:: WHAT TO PRODUCE ::
First find the line with "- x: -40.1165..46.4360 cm" in the entries below, then set down exactly every line through the line with "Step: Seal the", that line included.

Data records:
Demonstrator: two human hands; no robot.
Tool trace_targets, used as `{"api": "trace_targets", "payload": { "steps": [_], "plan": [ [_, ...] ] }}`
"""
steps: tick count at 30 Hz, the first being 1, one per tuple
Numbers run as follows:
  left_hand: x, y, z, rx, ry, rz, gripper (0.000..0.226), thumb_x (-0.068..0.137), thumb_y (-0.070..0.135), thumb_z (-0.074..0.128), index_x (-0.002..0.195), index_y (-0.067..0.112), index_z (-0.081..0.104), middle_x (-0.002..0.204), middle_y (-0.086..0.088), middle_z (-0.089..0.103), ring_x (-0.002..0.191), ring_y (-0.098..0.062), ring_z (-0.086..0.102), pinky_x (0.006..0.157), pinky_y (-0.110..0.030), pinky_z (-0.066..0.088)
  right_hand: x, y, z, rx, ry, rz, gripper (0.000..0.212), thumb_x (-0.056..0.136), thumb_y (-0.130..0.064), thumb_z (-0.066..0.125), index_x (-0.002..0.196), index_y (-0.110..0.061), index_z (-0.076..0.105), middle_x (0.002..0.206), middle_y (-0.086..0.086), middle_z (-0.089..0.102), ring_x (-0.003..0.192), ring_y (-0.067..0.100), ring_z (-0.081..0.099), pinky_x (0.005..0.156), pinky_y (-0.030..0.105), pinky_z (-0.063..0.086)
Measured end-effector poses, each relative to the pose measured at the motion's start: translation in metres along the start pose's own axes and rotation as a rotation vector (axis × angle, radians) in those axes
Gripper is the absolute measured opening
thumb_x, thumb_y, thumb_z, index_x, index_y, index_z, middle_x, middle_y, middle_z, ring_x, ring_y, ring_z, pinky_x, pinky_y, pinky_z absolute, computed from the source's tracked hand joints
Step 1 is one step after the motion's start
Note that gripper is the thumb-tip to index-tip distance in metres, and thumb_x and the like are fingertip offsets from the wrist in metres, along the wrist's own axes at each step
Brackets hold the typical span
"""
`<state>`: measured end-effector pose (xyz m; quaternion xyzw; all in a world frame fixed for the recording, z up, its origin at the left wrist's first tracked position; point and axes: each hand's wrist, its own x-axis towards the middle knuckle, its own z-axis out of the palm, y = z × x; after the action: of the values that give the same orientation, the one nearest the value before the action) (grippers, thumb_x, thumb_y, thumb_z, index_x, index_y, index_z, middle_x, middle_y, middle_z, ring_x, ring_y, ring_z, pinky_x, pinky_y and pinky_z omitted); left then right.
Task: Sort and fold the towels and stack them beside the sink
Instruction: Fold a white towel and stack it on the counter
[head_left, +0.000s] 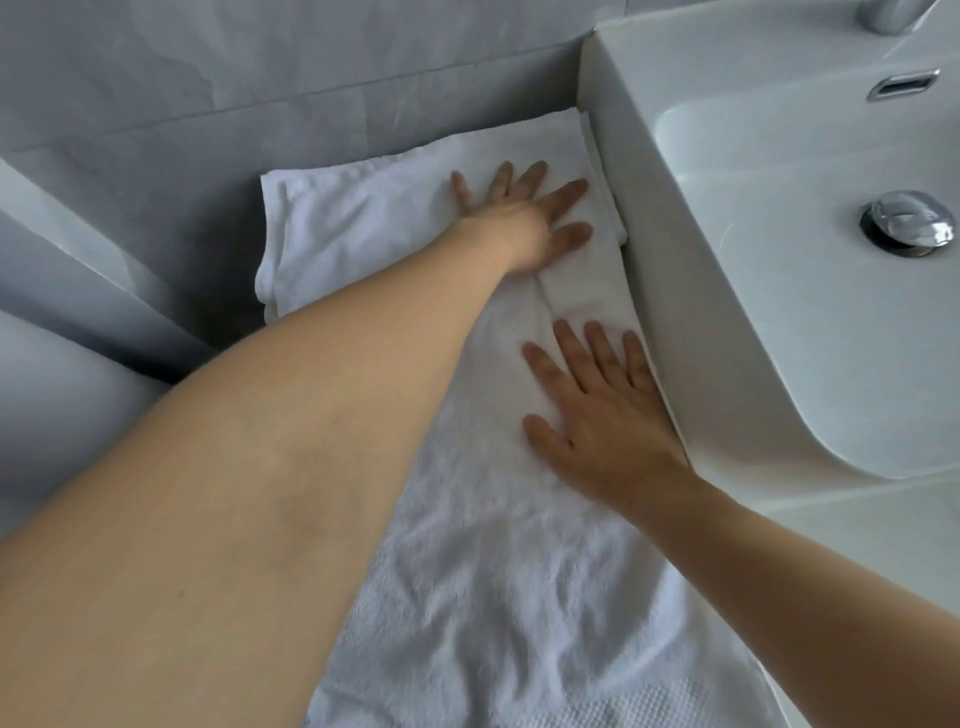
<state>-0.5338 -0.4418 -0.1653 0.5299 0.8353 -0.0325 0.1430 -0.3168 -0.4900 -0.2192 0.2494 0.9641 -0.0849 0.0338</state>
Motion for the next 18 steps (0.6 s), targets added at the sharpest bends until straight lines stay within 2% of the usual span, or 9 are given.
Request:
{"api": "trace_targets", "payload": {
  "steps": [2, 3, 5, 7, 10, 12, 14, 16, 18],
  "plan": [
    [0.009, 0.004, -0.001, -0.004, 0.026, 0.014, 0.063, 0.097, 0.068, 0.023, 0.155, 0.047, 0.009, 0.167, 0.002, 0.003, 0.153, -0.028, 0.001, 0.117, -0.063, -0.001, 0.000, 0.000, -0.001, 0.016, -0.015, -0.013, 0.074, 0.088, -0.062, 0.015, 0.156, -0.036, 0.001, 0.165, 0.002, -0.004, 0.151, 0.025, -0.010, 0.120, 0.047, -0.009],
    [0.014, 0.006, -0.002, -0.014, 0.080, 0.011, 0.062, 0.098, 0.066, 0.026, 0.154, 0.043, 0.018, 0.165, -0.002, 0.013, 0.150, -0.030, 0.011, 0.117, -0.059, 0.008, -0.001, 0.001, -0.001, 0.026, -0.018, -0.021, 0.074, 0.088, -0.062, 0.015, 0.156, -0.036, 0.002, 0.165, 0.002, -0.004, 0.151, 0.025, -0.010, 0.121, 0.047, -0.007],
    [0.025, 0.009, -0.010, -0.059, 0.231, -0.046, 0.056, 0.099, 0.060, 0.032, 0.148, 0.032, 0.036, 0.153, -0.007, 0.035, 0.139, -0.033, 0.030, 0.110, -0.050, 0.026, -0.002, 0.001, -0.002, 0.047, -0.011, -0.039, 0.073, 0.089, -0.061, 0.019, 0.156, -0.035, 0.006, 0.165, 0.000, 0.000, 0.151, 0.025, -0.006, 0.121, 0.048, -0.003],
    [0.038, 0.012, -0.017, -0.130, 0.282, -0.108, 0.050, 0.100, 0.052, 0.036, 0.141, 0.024, 0.043, 0.146, -0.009, 0.041, 0.135, -0.034, 0.034, 0.105, -0.045, 0.029, -0.002, 0.001, -0.001, 0.059, -0.010, -0.055, 0.073, 0.089, -0.060, 0.023, 0.156, -0.033, 0.013, 0.165, -0.001, 0.006, 0.152, 0.024, 0.000, 0.121, 0.048, 0.001],
    [0.047, 0.018, -0.012, -0.141, 0.209, -0.093, 0.052, 0.101, 0.047, 0.034, 0.147, 0.024, 0.037, 0.153, -0.009, 0.031, 0.142, -0.032, 0.024, 0.110, -0.047, 0.023, -0.002, 0.001, 0.000, 0.073, -0.005, -0.074, 0.073, 0.089, -0.057, 0.029, 0.156, -0.030, 0.018, 0.164, 0.000, 0.012, 0.152, 0.024, 0.006, 0.121, 0.049, 0.005],
    [0.045, 0.016, -0.001, -0.135, 0.148, -0.101, 0.062, 0.101, 0.053, 0.026, 0.157, 0.028, 0.016, 0.164, -0.004, 0.011, 0.150, -0.025, 0.007, 0.117, -0.058, 0.006, -0.001, 0.001, 0.001, 0.065, -0.007, -0.080, 0.073, 0.089, -0.057, 0.029, 0.156, -0.030, 0.018, 0.164, 0.001, 0.010, 0.152, 0.025, 0.004, 0.121, 0.049, 0.005],
    [0.044, 0.014, 0.006, -0.109, 0.114, -0.111, 0.068, 0.100, 0.059, 0.021, 0.158, 0.031, -0.001, 0.166, 0.001, -0.004, 0.152, -0.021, -0.005, 0.114, -0.067, -0.006, -0.001, 0.000, 0.000, 0.067, -0.005, -0.068, 0.073, 0.089, -0.058, 0.029, 0.156, -0.032, 0.018, 0.164, 0.002, 0.010, 0.152, 0.027, 0.004, 0.121, 0.050, 0.003],
    [0.043, 0.014, 0.005, -0.104, 0.138, -0.102, 0.073, 0.097, 0.062, 0.025, 0.158, 0.033, -0.003, 0.166, 0.002, -0.005, 0.152, -0.022, -0.004, 0.114, -0.068, -0.004, -0.001, 0.000, -0.001, 0.072, 0.003, -0.049, 0.072, 0.088, -0.059, 0.031, 0.155, -0.034, 0.021, 0.164, 0.004, 0.012, 0.151, 0.029, 0.005, 0.120, 0.051, 0.003],
    [0.038, 0.016, 0.005, -0.116, 0.235, -0.066, 0.077, 0.094, 0.061, 0.035, 0.158, 0.032, 0.003, 0.166, 0.001, -0.001, 0.151, -0.024, 0.003, 0.116, -0.062, 0.005, -0.002, -0.001, -0.002, 0.068, 0.002, -0.040, 0.072, 0.087, -0.059, 0.032, 0.154, -0.035, 0.023, 0.164, 0.005, 0.013, 0.151, 0.030, 0.006, 0.120, 0.052, 0.003]
  ]
}}
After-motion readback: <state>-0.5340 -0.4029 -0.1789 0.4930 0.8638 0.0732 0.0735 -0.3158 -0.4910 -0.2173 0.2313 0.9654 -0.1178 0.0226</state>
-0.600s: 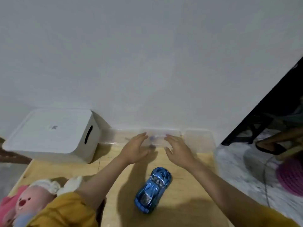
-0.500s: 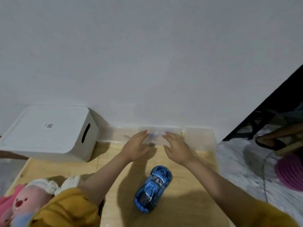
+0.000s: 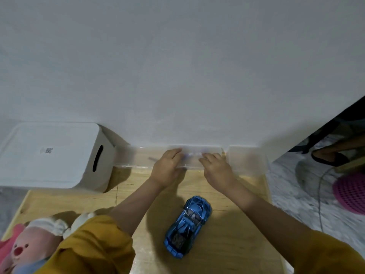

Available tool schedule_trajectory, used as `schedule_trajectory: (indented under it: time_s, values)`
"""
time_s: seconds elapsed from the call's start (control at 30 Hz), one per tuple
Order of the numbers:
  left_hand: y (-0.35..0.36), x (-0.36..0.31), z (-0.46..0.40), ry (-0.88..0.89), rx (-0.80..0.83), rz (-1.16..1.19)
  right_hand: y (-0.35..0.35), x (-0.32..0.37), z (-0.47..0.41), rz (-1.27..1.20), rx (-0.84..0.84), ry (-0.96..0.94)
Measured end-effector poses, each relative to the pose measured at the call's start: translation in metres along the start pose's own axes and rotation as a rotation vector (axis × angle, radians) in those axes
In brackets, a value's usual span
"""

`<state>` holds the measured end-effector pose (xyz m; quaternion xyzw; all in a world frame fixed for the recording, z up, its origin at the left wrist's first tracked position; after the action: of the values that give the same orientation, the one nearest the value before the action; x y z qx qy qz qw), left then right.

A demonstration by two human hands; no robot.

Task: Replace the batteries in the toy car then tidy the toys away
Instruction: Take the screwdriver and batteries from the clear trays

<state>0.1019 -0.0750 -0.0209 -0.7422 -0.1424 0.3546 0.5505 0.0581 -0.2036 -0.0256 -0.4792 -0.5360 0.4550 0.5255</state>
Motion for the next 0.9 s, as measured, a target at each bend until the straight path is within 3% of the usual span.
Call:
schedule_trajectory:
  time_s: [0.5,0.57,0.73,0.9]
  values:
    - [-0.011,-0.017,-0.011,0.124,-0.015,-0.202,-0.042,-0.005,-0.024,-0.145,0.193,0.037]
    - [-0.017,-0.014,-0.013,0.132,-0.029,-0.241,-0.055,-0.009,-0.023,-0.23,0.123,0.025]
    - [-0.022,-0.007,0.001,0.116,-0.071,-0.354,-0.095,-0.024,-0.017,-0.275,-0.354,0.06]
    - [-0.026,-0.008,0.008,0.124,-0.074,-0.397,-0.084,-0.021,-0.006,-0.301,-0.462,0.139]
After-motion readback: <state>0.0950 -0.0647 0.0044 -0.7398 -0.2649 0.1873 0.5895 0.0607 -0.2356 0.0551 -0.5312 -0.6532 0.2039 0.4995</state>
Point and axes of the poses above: each hand's wrist, its own z-axis away from the middle knuckle, its own y-axis out of the palm, x = y × z, the point moved 9 cm from there along -z, towards the middle knuckle, and after that the axes turned 10 degrees about y, right-handed, at the moved point
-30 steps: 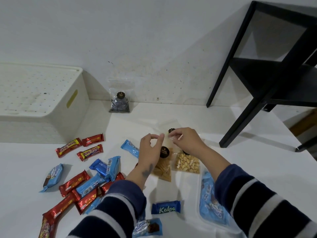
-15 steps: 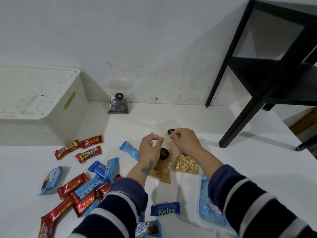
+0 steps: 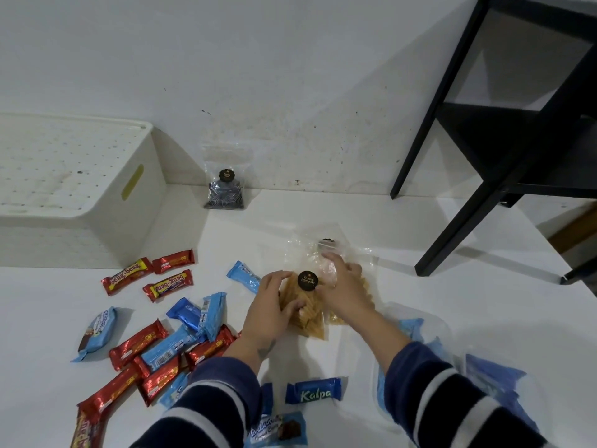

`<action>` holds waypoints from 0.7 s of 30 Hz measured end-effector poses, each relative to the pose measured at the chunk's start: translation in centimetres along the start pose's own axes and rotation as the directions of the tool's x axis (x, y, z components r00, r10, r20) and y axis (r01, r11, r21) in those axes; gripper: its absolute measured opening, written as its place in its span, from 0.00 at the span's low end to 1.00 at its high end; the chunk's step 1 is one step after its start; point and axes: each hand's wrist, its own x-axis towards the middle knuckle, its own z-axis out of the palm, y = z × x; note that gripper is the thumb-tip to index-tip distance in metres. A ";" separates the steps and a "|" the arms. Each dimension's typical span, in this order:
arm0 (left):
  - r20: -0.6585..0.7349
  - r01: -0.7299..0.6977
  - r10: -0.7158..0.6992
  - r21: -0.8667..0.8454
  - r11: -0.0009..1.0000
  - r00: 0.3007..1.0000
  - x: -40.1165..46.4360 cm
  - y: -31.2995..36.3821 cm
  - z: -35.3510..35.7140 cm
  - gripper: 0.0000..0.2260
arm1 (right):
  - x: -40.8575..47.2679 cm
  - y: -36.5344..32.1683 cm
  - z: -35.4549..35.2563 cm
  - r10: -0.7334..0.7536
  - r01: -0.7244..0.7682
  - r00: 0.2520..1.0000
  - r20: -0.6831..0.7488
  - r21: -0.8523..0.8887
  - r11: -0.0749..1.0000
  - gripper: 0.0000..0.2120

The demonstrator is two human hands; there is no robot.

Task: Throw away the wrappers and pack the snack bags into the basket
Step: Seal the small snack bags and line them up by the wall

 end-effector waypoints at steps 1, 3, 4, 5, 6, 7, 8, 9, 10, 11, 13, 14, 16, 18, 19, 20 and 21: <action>0.006 -0.012 0.012 0.018 1.000 1.000 0.0 0.0 0.0 0.22 | -0.2 0.2 0.5 -0.001 0.001 1.000 -0.019 0.018 1.000 0.29; 0.016 -0.044 0.042 0.112 0.993 0.999 0.0 -0.2 -0.3 0.23 | -0.3 0.3 1.1 0.004 -0.002 0.999 -0.041 0.058 0.998 0.26; 0.001 -0.069 0.071 0.200 0.977 0.998 0.2 -0.4 -0.5 0.23 | -0.2 0.4 1.3 0.011 -0.007 0.998 -0.056 0.074 0.997 0.25; -0.035 -0.092 0.107 0.291 0.952 0.994 0.4 -0.6 -0.9 0.23 | -0.1 0.4 1.3 0.011 -0.005 0.997 -0.071 0.081 0.997 0.25; -0.090 -0.100 0.142 0.363 0.927 0.986 0.7 -0.9 -1.3 0.22 | 0.0 0.5 1.2 -0.005 0.011 0.997 -0.080 0.074 0.997 0.25; -0.144 -0.083 0.155 0.412 0.907 0.977 1.2 -1.3 -1.9 0.21 | 0.2 0.4 1.1 -0.038 0.042 0.996 -0.085 0.052 0.998 0.25; -0.177 -0.046 0.140 0.452 0.891 0.974 1.8 -1.7 -2.7 0.22 | 0.3 0.3 1.0 -0.079 0.082 0.993 -0.088 0.029 0.996 0.26; -0.181 0.002 0.098 0.487 0.874 0.979 2.4 -2.3 -3.5 0.23 | 0.6 0.0 0.9 -0.121 0.123 0.988 -0.091 0.017 0.992 0.26; -0.161 0.057 0.031 0.514 0.856 0.987 3.1 -3.0 -4.3 0.25 | 1.0 -0.3 0.8 -0.158 0.160 0.983 -0.091 0.015 0.987 0.25; -0.128 0.111 -0.049 0.535 0.838 0.991 3.9 -3.6 -5.1 0.27 | 1.4 -0.8 0.6 -0.194 0.196 0.977 -0.089 0.017 0.981 0.25; -0.051 0.184 -0.190 0.580 0.794 0.980 5.2 -4.7 -6.1 0.32 | 2.6 -2.1 0.0 -0.270 0.271 0.958 -0.096 -0.002 0.962 0.25; -0.008 0.196 -0.241 0.609 0.769 0.971 5.7 -5.1 -6.3 0.34 | 3.4 -2.8 -0.3 -0.310 0.309 0.945 -0.102 -0.024 0.951 0.25; 0.062 0.192 -0.305 0.655 0.731 0.950 6.1 -5.7 -6.2 0.39 | 5.2 -4.6 -1.0 -0.374 0.370 0.921 -0.105 -0.061 0.927 0.25; 0.079 0.185 -0.317 0.670 0.719 0.945 6.1 -6.4 -5.7 0.42 | 7.5 -6.4 -1.3 -0.414 0.408 0.905 -0.101 -0.074 0.910 0.26; 0.078 0.183 -0.315 0.673 0.717 0.946 6.2 -6.6 -5.6 0.43 | 8.8 -7.2 -1.3 -0.424 0.419 0.900 -0.103 -0.071 0.905 0.26; 0.079 0.183 -0.316 0.675 0.715 0.945 6.2 -6.8 -5.5 0.44 | 10.1 -8.0 -1.1 -0.428 0.423 0.897 -0.111 -0.062 0.904 0.26; 0.083 0.185 -0.324 0.678 0.711 0.942 6.4 -6.9 -5.5 0.44 | 11.4 -8.8 -0.8 -0.426 0.423 0.897 -0.121 -0.048 0.905 0.26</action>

:: THE ANSWER ::
  - x: -40.1165..46.4360 cm
  - y: -31.2995..36.3821 cm
  - z: -35.3510..35.7140 cm
  - gripper: 0.0000..0.2260
arm1 (right):
  - x: -40.8575..47.2679 cm
  - y: -36.5344..32.1683 cm
  - z: -35.4549..35.2563 cm
  - r10: -0.7334..0.7536
  - r01: -0.7244..0.7682
  - r00: 0.2520..1.0000
  - r20: -0.6831..0.7488
  - r21: -0.8523..0.8887
  - r11: -0.0749..1.0000
  - gripper: 0.0000..0.2120

The demonstrator is two human hands; there is no robot.

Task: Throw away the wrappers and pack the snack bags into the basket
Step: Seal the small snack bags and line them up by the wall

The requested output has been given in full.